The futuristic first-person role-playing-game (RPG) based in the far-off year of 2077 was first announced to the public in 2012. When the full game was released Dec. 10, 2020, gamers quickly realized that game was, for lack of a better word, broken. 

Players would randomly not be able to move or would be flung across the map. Non-Playable-Characters (NPC) would appear and disappear at random, or their faces would be distorted. There are plenty of videos and pages on YouTube dedicated to making compilation videos of “Cyberpunk 2077” glitches.  

Game consoles were pushed to their absolute limits just to run the game. There were major problems that made the game unplayable. The game was so bad on some console generations that Sony pulled the game from its online store and created ways for people to get a refund. 

A demonstration of “Cyberpunk 2077” was shown at Electronic Entertainment Expo 2018. The event showcased the game and the vibrant life within Night City. However, it has been recently discovered following the game’s release that the developer of the game, CD Projekt Red, had pushed the restart button in 2016. The demonstration that was shown in 2018 supposedly showcasing the game was almost entirely fake. 

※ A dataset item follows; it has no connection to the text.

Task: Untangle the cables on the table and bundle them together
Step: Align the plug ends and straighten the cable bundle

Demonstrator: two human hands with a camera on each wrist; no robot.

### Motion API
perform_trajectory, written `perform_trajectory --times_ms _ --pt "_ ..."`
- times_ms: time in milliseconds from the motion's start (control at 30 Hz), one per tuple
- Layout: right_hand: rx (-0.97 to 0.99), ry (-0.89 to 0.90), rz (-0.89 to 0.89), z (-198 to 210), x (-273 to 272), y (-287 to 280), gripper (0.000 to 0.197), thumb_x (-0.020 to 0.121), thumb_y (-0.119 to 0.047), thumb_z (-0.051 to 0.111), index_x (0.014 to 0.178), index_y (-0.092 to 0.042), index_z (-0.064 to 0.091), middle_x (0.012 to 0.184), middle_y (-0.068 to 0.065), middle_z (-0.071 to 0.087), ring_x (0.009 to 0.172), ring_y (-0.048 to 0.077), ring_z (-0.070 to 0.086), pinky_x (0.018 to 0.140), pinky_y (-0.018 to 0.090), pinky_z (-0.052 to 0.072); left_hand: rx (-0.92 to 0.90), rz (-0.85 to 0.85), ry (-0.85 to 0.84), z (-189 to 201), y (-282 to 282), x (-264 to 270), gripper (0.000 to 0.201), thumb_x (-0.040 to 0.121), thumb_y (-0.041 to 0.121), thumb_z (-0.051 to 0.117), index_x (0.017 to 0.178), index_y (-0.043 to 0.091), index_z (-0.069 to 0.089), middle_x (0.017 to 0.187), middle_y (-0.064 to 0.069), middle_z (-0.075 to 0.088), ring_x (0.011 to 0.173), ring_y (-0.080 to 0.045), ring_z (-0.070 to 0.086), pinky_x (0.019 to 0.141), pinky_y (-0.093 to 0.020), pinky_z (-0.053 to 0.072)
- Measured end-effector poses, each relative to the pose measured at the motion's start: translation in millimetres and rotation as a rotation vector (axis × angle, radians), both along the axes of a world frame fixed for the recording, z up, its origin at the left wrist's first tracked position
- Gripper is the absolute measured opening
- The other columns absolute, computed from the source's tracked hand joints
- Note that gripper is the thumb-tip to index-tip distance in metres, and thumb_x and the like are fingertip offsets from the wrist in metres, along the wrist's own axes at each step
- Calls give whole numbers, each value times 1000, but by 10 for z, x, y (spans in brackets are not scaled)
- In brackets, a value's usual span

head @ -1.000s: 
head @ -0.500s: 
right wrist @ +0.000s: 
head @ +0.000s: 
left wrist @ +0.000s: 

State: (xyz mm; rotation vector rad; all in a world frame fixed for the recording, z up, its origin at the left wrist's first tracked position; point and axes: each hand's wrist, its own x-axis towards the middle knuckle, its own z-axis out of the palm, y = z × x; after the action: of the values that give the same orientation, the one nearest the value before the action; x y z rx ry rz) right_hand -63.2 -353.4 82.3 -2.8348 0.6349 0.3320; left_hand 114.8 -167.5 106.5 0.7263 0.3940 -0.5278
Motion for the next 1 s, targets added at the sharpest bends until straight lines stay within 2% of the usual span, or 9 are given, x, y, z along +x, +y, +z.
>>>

CD Projekt Red recently released a video on Twitter apologizing for “Cyberpunk 2077” and said the game “did not meet the quality standard we wanted to meet.” The company is known for producing one of the best games this past decade in “The Witcher 3,” so it was surprising this game would have so many problems.

It’s strange that a game that was infamously known for delays can still come out like this. At first, “Cyberpunk 2077” was going to be released April 16, 2020, but the game suffered from a series of delays through the year before it was released Dec. 10.

Since CD Projekt Red was delaying the game, it would seem the company would not want its development teams to participate in “crunching,” which is the action of game developers working on the game for hours at a time over multiple days.

According to a Bloomberg article, “There were times when I would crunch up to 13 hours a day,” said Adrian Jakubiak, a former audio programmer for CD Projekt Red. “… A little bit over that was my record probably — and I would do five days a week working like that.”

As someone who enjoys playing video games to relax and escape from reality for a little while, I don’t want my enjoyment of a video game to come at the cost of someone not being able to spend quality time with their family and loved ones. I also think it’s very inconsiderate to release a game that was half-finished at best out to the public in order to make a quick buck off the game’s name.